Рисунки на крови — страница 3 из 73

Папа только покачал головой и отвернулся.

Сразу за центром Потерянной Мили от Пожарной улицы отходит дорога, которая, бесцельно петляя, в. конце концов теряется среди заросших кустарником полей. Поля здесь почти что бесплодны, почва перестала плодоносить — большинство полагает, что это от запаханности и отсутствия смены посевных культур. Только старожилы все еще говорят, что поля прокляты и что некогда их запахали с солью. Хорошие земли лежат по другую сторону города и обращены к Коринфу, там, где заброшенное депо и густые леса. Пожарная улица переходит в автостраду 42. Шоссе, отходящее влево, вскоре превращается в гравийную дорогу, потом в проселок. Эта беднейшая часть Потерянной Мили называется Дорога Скрипок.

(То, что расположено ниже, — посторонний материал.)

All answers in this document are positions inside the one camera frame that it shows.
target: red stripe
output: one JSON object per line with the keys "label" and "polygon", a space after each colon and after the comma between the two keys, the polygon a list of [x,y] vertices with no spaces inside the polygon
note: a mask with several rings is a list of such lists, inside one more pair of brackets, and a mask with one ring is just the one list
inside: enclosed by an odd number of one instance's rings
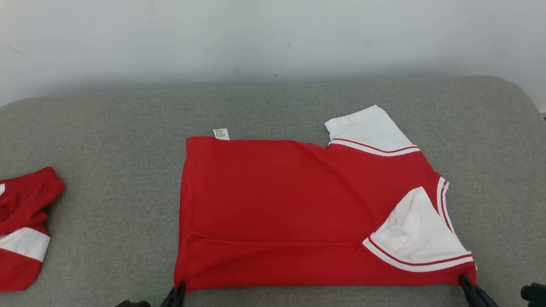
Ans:
{"label": "red stripe", "polygon": [[371,238],[368,238],[368,240],[370,241],[370,243],[375,246],[378,250],[380,250],[383,254],[389,256],[391,259],[397,261],[397,262],[400,262],[400,263],[403,263],[403,264],[407,264],[407,265],[414,265],[414,266],[421,266],[421,265],[429,265],[429,264],[436,264],[436,263],[443,263],[443,262],[449,262],[449,261],[453,261],[453,260],[457,260],[457,259],[462,259],[462,258],[466,258],[466,257],[472,257],[472,255],[462,255],[462,256],[459,256],[459,257],[454,257],[454,258],[449,258],[449,259],[445,259],[445,260],[438,260],[438,261],[432,261],[432,262],[425,262],[425,263],[409,263],[409,262],[404,262],[404,261],[401,261],[401,260],[398,260],[396,259],[395,257],[389,255],[387,252],[385,252],[381,247],[377,246],[377,244],[375,244]]}
{"label": "red stripe", "polygon": [[377,151],[380,151],[380,152],[384,152],[386,154],[390,154],[392,152],[399,152],[399,151],[402,151],[402,150],[406,150],[406,149],[410,149],[410,148],[418,148],[416,145],[413,145],[413,146],[409,146],[409,147],[404,147],[404,148],[400,148],[400,149],[397,149],[397,150],[382,150],[382,149],[379,149],[379,148],[376,148],[376,147],[373,147],[373,146],[370,146],[370,145],[366,145],[366,144],[362,144],[362,143],[359,143],[357,141],[351,141],[351,140],[347,140],[347,139],[340,139],[340,138],[334,138],[332,139],[333,140],[339,140],[339,141],[346,141],[346,142],[350,142],[350,143],[355,143],[355,144],[358,144],[358,145],[361,145],[361,146],[364,146],[364,147],[368,147],[368,148],[371,148],[373,150],[377,150]]}
{"label": "red stripe", "polygon": [[443,198],[444,198],[444,190],[446,189],[446,183],[447,183],[447,180],[444,180],[444,182],[442,184],[442,190],[440,191],[440,203],[441,203],[441,206],[442,206],[442,212],[444,214],[444,220],[446,221],[447,228],[449,228],[449,231],[453,232],[453,230],[449,226],[449,222],[447,221],[446,210],[444,209],[445,204],[444,204]]}

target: care label
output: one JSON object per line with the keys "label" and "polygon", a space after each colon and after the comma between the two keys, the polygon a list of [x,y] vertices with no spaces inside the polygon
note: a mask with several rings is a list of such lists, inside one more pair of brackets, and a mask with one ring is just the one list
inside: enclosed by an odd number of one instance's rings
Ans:
{"label": "care label", "polygon": [[214,132],[215,138],[229,141],[229,134],[227,129],[214,129],[212,131]]}

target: white label
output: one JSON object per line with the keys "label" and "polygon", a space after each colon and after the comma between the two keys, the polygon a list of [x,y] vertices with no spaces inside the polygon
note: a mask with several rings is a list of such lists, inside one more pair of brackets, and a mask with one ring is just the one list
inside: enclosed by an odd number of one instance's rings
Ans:
{"label": "white label", "polygon": [[227,129],[214,129],[213,132],[215,138],[229,141],[229,134]]}

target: red fabric
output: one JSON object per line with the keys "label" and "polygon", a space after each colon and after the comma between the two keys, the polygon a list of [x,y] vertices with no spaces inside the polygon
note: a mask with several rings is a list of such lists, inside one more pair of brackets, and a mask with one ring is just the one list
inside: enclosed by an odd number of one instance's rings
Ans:
{"label": "red fabric", "polygon": [[440,175],[420,151],[385,157],[337,144],[212,137],[191,137],[186,150],[174,275],[186,292],[475,280],[473,262],[412,273],[362,245],[414,188],[423,186],[438,210]]}
{"label": "red fabric", "polygon": [[[1,184],[5,184],[5,191],[0,194],[0,235],[9,235],[27,227],[49,236],[44,226],[48,216],[43,208],[64,189],[55,171],[48,167],[17,178],[0,180]],[[38,277],[42,264],[39,260],[0,246],[0,292],[25,290]]]}

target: red and white jersey
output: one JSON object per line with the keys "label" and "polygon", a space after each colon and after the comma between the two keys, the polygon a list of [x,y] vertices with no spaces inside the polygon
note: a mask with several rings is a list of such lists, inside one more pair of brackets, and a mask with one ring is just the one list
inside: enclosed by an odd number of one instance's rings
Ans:
{"label": "red and white jersey", "polygon": [[472,283],[448,182],[381,108],[293,140],[186,141],[174,281],[201,288]]}
{"label": "red and white jersey", "polygon": [[42,209],[63,189],[50,167],[0,180],[0,292],[26,290],[38,278],[50,241]]}

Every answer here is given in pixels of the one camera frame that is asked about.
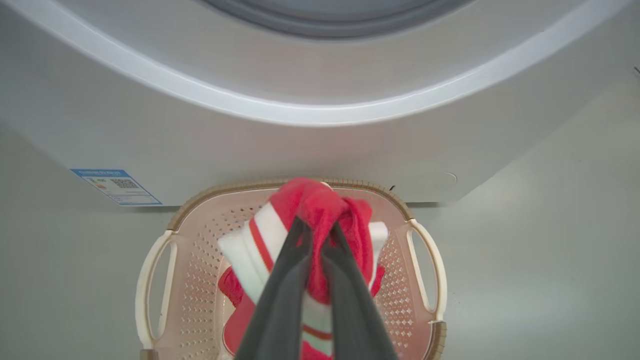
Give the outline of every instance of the floor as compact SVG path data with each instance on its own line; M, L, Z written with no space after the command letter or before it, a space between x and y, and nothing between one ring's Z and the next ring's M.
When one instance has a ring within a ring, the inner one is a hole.
M612 86L452 204L416 204L449 281L444 359L637 359L640 95ZM137 359L142 261L175 209L123 209L0 127L0 358Z

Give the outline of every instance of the basket handle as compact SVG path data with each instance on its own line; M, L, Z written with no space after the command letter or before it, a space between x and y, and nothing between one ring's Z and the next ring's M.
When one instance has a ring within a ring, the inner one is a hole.
M160 336L164 331L164 323L166 321L166 313L168 307L168 296L171 293L171 280L173 279L173 268L175 267L176 246L171 241L174 234L172 230L167 230L160 236L149 250L145 262L142 264L140 276L138 277L138 285L136 287L136 328L138 329L138 337L142 342L143 349L153 349L158 339L151 331L151 320L149 318L149 293L151 291L151 281L154 276L157 262L167 245L172 246L171 259L167 272L167 283L164 286L164 299L160 315Z
M427 229L424 228L418 221L415 219L410 219L407 221L410 228L407 231L407 243L409 245L409 251L411 252L411 260L413 262L413 269L415 271L415 276L418 279L418 286L420 287L420 295L422 297L422 302L424 304L425 309L430 313L434 314L435 321L442 321L444 311L447 309L447 275L444 270L444 263L442 262L442 256L440 256L440 252L438 251L438 247L436 246L435 241L431 235L427 232ZM429 300L427 299L426 291L424 290L424 282L422 280L422 275L420 274L420 266L418 264L418 259L415 255L415 249L413 248L413 241L410 237L411 231L415 230L418 235L422 238L422 241L426 245L429 250L429 255L431 256L431 262L433 263L433 268L436 275L436 306L434 309L429 308Z

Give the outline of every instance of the qr code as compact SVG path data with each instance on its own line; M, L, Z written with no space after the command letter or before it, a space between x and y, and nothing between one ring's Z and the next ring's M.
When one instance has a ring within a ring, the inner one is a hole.
M121 189L137 189L139 186L129 179L109 179Z

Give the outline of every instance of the red cloth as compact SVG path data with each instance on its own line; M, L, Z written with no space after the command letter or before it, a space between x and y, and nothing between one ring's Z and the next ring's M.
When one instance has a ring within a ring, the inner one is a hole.
M330 302L320 250L336 221L342 228L365 283L369 284L374 264L369 234L371 208L366 201L340 197L325 184L305 178L289 181L269 201L287 229L291 228L297 215L313 230L313 257L307 283L312 298L323 304Z
M361 270L365 283L371 282L373 274L373 249L369 234L371 208L364 200L342 198L326 185L311 179L295 179L281 187L270 198L286 229L290 229L295 216L300 217L313 230L312 268L307 291L318 302L330 303L328 284L324 276L320 257L321 247L334 223L340 227L351 248L356 264ZM372 296L380 290L385 268L378 266L376 278L371 288ZM218 288L236 307L224 330L227 350L235 354L246 327L249 324L255 304L246 296L240 282L231 268L224 271L218 281ZM330 356L303 344L304 360L327 360Z

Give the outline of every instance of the basket hole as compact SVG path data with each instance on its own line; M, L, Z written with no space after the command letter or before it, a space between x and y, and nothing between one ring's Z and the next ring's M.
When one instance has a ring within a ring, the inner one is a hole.
M416 230L411 229L407 235L410 248L413 249L415 260L417 260L418 268L414 268L415 275L418 278L418 282L424 285L424 289L420 289L422 302L428 311L434 311L438 296L438 283L436 281L435 266L431 260L431 253Z

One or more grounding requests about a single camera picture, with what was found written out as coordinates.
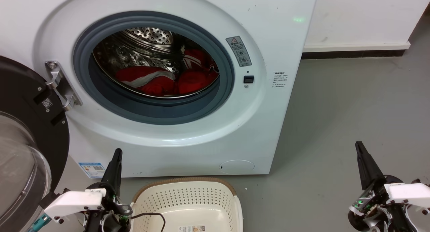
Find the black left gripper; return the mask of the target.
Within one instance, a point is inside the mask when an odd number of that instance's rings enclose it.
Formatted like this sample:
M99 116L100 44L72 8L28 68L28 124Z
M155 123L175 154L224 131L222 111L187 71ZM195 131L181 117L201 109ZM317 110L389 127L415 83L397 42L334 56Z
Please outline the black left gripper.
M130 232L133 209L130 204L123 203L119 197L122 174L121 148L114 152L112 160L101 179L101 183L94 183L87 187L90 190L106 189L101 205L95 209L84 211L84 232Z

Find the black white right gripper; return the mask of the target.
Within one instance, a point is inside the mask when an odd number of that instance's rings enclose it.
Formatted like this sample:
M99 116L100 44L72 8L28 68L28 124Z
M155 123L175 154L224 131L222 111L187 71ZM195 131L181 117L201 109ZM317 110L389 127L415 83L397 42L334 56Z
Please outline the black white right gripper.
M360 232L416 232L407 213L409 201L396 202L389 195L389 189L400 183L385 184L385 175L363 142L356 141L355 148L364 192L349 207L350 225Z

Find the red white basketball jersey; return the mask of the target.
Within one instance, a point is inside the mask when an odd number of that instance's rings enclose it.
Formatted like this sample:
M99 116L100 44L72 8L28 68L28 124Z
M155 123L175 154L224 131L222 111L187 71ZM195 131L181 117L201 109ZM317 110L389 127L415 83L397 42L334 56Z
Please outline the red white basketball jersey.
M186 70L173 74L164 68L134 66L123 68L115 78L150 96L187 95L207 88L219 76L216 62L203 50L185 50Z

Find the cream perforated plastic laundry basket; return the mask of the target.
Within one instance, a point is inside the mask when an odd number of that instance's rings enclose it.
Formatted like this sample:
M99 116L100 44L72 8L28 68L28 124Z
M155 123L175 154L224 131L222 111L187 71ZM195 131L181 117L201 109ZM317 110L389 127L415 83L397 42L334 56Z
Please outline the cream perforated plastic laundry basket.
M157 181L142 187L131 206L130 232L244 232L238 195L219 178Z

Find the black round glass washer door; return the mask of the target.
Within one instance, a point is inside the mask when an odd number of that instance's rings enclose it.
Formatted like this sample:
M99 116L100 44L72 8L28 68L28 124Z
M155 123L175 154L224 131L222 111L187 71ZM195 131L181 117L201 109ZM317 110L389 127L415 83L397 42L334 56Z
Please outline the black round glass washer door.
M53 105L46 110L44 99ZM35 71L0 56L0 232L26 232L42 213L69 155L59 97Z

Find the steel washing machine drum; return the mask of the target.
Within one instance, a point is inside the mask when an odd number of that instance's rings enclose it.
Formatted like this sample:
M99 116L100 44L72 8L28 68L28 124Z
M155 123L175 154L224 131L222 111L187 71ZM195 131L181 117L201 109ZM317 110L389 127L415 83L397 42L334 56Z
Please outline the steel washing machine drum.
M160 67L173 74L180 74L186 70L183 58L185 50L188 49L198 49L209 54L197 42L178 33L155 27L135 27L106 37L96 45L92 55L101 72L127 91L148 98L175 99L194 96L208 90L216 85L220 74L207 88L195 93L162 97L146 95L125 85L115 78L115 74L123 68L134 66Z

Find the blue energy label sticker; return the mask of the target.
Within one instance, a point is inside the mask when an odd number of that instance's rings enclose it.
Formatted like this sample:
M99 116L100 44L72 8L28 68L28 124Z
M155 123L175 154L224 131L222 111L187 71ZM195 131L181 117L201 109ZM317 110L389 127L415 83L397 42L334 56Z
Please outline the blue energy label sticker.
M101 179L104 176L105 168L100 162L79 162L78 165L91 179Z

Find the grey rubber door gasket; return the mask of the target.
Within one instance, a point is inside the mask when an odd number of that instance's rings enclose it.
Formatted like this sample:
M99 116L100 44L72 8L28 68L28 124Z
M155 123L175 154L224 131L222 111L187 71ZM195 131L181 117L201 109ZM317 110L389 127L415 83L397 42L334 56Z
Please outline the grey rubber door gasket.
M196 41L208 51L220 65L221 77L196 94L180 97L158 98L132 91L114 81L106 68L96 61L94 48L97 44L112 39L107 48L119 53L119 48L136 51L145 58L170 63L174 73L179 73L179 53L173 48L144 44L126 28L141 31L148 27L150 32L161 27L173 31L174 36L184 36ZM197 24L166 13L153 11L130 11L105 17L88 27L77 41L73 54L74 71L84 90L98 104L126 119L154 125L178 125L196 121L208 116L226 102L232 92L235 73L233 63L221 42Z

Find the white front-load washing machine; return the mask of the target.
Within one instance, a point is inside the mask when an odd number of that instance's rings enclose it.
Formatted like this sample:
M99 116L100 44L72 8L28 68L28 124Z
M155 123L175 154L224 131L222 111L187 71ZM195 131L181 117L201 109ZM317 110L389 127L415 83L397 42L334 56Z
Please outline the white front-load washing machine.
M82 106L65 111L69 155L106 169L121 148L122 177L224 175L219 166L247 160L252 174L268 174L288 107L316 0L0 0L0 56L45 82L46 61L57 61ZM178 16L216 37L230 55L235 79L221 107L178 125L119 116L98 104L74 71L74 48L97 21L130 11ZM252 61L239 67L226 38L240 36ZM273 72L289 75L272 88Z

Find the silver metal door hinge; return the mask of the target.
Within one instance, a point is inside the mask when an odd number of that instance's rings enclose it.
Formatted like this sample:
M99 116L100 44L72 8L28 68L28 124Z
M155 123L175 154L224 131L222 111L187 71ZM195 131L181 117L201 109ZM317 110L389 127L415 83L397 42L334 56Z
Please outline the silver metal door hinge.
M48 79L45 84L49 89L55 91L65 111L69 111L75 106L83 105L82 100L69 83L69 79L66 77L59 62L52 60L46 61L45 70L48 74Z

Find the round white filter cover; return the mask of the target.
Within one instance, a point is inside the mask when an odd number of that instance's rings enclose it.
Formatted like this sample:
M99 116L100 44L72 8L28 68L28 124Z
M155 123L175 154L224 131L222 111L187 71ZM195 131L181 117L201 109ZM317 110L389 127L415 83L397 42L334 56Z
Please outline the round white filter cover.
M247 160L229 160L219 166L221 172L228 175L249 175L253 173L255 165Z

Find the small printed text label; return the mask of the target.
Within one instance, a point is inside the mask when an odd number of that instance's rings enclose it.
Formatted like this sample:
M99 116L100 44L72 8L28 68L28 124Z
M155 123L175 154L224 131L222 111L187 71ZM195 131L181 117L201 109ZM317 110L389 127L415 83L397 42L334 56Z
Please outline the small printed text label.
M286 88L288 84L289 75L284 71L273 72L273 77L271 78L272 88Z

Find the grey warning sticker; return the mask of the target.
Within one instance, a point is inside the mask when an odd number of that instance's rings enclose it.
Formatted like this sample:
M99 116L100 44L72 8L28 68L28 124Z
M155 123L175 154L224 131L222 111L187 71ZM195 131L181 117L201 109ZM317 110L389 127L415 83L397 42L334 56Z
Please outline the grey warning sticker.
M229 44L238 62L239 67L246 67L246 66L252 65L252 61L249 57L249 53L240 36L226 38L226 41Z

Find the dark wall baseboard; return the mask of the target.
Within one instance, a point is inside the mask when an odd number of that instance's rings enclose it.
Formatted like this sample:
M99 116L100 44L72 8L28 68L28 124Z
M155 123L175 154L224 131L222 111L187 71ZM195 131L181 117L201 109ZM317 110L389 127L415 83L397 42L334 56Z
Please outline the dark wall baseboard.
M330 52L304 52L301 60L315 59L341 59L341 58L374 58L374 57L401 57L406 50L349 50Z

Лучшие жилища там — это обветшалые усадебные дома, разбросанные постройки с высокими потолками и огромными прохладными комнатами. Большинство из них было заброшено или продано давным-давно, еще когда урожаи стали плохими. Хуже этого только алюминиевые трейлеры и лачуги из толя с их пыльными дворами, задыхающимися от сломанных игрушек, ржавеющих остовов автомобилей и прочего хлама, неряшливо охраняемые шелудивыми собаками с выступающими ребрами.

Там, за городом, здорово лишь то, что не приручено: странные деревья, чьи корни находят себе пропитание глубоко под выработанным слоем почвы, случайный розовый куст, превратившийся в сплошные колючие заросли, неостановимый кудзу. Как будто природа решила отвоевать у людей землю.

Тревор почти влюбился в эти места. Именно здесь он обнаружил, что он может рисовать, даже если этого не может папа.

Мама поговорила в городе с агентом по недвижимости и подсчитала, что они могут себе позволить снять на месяц одну из ветхих развалюх на Дороге Скрипок. А к тому времени, сказала мама, она подыщет себе работу в Потерянной Миле, а папа начнет рисовать. И конечно, через несколько дней после того, как они перетащили вещи в дом, магазин готовой одежды нанял маму продавщицей. Работа неинтересная — она не могла ходить на работу в джинсах, так что приходилось выбирать между единственной юбкой с набивным индейским орнаментом и блузкой или единственным лоскутным платьем, — но она ходила на ленч в городскую столовую и иногда оставалась на чашку кофе после смены. Вскоре она встретила кое-кого из ребят, которых они видели у входа в магазин грампластинок, и их знакомых.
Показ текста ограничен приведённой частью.